INFORMATION PROVIDED Start Marker

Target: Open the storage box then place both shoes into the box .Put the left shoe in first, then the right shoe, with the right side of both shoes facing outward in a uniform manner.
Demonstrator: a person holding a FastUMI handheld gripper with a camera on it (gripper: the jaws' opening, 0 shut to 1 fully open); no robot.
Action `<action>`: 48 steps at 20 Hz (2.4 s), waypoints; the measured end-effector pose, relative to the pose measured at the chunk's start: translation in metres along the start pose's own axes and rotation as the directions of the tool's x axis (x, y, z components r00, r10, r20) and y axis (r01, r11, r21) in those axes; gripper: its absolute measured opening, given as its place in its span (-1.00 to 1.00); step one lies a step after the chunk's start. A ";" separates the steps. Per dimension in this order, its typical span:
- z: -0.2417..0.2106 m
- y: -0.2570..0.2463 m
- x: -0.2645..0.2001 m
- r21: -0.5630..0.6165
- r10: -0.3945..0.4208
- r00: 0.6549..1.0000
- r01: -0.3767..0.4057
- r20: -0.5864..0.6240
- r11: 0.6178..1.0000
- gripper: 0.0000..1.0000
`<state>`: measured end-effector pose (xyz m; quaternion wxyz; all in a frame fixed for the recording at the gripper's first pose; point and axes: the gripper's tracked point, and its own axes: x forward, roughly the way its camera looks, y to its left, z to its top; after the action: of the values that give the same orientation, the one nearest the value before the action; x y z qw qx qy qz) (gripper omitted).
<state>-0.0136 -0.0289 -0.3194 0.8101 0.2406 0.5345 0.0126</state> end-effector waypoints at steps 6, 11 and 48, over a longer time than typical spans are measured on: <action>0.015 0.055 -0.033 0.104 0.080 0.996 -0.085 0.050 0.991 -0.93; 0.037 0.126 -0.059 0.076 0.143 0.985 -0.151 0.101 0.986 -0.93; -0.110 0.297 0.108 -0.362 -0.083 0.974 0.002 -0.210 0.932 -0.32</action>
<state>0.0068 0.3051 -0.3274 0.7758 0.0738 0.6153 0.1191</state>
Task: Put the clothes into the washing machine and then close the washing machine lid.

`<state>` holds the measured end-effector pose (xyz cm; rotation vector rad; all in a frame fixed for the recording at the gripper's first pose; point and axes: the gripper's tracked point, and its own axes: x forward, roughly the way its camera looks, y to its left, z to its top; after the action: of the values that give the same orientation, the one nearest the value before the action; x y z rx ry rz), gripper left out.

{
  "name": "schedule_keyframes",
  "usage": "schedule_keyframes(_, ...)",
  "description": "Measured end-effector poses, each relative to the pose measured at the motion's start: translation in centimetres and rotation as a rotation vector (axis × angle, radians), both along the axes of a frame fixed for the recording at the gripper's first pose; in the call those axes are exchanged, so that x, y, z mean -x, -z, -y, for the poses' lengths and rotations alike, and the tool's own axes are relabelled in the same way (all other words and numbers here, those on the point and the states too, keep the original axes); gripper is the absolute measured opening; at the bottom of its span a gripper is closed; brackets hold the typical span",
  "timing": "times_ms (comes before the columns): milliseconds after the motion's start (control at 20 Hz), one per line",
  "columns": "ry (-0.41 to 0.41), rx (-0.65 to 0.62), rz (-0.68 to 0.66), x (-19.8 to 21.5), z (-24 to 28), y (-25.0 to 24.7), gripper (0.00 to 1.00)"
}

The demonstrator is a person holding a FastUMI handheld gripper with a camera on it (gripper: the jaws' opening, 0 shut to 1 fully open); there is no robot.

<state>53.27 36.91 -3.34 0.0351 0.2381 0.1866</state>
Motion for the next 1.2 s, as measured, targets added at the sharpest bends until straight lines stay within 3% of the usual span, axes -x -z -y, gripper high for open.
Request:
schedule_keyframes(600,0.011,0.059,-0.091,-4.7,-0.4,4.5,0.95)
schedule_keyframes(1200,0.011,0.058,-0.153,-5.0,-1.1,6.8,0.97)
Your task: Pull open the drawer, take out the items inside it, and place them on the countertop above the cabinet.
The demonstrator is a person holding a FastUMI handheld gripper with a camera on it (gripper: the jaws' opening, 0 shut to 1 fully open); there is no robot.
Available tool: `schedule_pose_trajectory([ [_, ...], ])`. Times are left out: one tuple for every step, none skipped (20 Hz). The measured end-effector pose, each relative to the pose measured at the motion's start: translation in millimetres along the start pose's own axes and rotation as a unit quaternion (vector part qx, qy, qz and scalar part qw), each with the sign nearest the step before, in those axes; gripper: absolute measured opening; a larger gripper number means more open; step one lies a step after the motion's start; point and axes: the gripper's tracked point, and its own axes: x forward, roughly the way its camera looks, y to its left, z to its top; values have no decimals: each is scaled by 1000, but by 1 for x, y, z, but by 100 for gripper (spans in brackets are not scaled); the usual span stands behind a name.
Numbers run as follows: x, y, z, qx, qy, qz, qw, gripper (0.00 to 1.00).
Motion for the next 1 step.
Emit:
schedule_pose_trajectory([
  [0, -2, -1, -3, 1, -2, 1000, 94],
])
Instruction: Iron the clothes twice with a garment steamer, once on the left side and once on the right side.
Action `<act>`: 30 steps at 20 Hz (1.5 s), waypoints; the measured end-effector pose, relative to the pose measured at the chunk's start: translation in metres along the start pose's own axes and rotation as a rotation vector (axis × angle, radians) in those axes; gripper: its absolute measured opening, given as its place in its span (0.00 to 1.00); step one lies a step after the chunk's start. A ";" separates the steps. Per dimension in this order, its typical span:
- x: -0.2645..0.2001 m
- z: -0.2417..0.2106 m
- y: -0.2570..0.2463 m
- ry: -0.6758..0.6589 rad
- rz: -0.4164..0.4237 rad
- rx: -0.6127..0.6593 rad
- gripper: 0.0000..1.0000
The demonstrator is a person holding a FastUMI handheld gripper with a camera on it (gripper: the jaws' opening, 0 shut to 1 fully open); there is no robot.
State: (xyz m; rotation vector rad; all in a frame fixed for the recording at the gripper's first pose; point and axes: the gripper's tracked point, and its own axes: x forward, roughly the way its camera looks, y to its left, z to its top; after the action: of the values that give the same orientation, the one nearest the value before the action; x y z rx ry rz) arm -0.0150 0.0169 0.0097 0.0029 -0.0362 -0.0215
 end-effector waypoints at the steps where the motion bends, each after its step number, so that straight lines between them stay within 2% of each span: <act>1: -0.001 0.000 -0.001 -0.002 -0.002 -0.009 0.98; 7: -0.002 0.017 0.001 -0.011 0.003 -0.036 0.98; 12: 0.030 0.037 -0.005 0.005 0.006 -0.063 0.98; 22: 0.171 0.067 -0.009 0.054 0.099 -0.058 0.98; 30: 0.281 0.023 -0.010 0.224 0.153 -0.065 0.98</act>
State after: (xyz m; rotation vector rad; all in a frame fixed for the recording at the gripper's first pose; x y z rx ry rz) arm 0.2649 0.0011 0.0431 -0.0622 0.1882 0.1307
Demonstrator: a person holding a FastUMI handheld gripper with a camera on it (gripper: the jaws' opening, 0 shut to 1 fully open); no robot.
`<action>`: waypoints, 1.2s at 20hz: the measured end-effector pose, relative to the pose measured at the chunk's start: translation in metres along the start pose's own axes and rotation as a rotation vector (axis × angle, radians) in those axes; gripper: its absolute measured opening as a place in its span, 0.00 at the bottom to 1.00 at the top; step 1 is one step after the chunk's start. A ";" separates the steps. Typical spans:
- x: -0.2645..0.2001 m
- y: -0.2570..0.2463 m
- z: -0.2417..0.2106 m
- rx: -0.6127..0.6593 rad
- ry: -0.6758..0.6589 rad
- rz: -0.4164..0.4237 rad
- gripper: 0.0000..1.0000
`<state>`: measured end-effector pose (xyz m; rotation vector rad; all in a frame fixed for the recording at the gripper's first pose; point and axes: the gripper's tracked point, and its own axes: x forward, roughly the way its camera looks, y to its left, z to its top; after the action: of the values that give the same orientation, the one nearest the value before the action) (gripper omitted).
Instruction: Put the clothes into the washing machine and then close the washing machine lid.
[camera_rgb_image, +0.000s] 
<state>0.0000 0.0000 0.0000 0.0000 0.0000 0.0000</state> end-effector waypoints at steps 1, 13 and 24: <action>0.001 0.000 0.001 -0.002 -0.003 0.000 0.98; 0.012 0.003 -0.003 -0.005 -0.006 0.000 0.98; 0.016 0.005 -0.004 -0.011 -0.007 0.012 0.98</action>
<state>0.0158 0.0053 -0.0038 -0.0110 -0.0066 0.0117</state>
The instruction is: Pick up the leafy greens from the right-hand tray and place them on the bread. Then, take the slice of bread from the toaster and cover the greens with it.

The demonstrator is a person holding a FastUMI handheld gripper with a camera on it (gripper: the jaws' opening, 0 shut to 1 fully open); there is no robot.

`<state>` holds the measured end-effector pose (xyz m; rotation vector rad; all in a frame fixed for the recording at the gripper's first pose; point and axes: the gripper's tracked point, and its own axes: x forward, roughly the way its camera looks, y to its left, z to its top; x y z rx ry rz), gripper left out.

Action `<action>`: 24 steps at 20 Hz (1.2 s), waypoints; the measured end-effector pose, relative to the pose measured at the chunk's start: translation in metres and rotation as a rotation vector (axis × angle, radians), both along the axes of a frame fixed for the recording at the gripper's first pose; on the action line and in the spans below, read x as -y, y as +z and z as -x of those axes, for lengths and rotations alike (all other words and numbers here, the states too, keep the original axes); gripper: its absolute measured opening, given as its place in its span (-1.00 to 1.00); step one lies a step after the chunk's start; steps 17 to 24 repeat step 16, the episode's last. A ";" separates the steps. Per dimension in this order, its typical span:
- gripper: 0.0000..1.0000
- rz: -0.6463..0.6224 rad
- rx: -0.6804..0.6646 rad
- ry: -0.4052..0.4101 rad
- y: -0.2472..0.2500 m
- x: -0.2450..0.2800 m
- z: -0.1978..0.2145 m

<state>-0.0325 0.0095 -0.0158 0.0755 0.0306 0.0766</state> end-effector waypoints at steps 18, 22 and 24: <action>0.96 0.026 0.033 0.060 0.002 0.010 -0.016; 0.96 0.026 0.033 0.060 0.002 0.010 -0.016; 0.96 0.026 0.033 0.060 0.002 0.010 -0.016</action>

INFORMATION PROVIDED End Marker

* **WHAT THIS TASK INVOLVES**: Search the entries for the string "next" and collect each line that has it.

* **ANSWER FOR THE TASK**:
Motion for the next 1.2 s, as measured, targets added at the sharpest bends until straight lines stay within 3% of the usual span, axes -x -z -y, gripper high for open.
Motion for the next 1 step.

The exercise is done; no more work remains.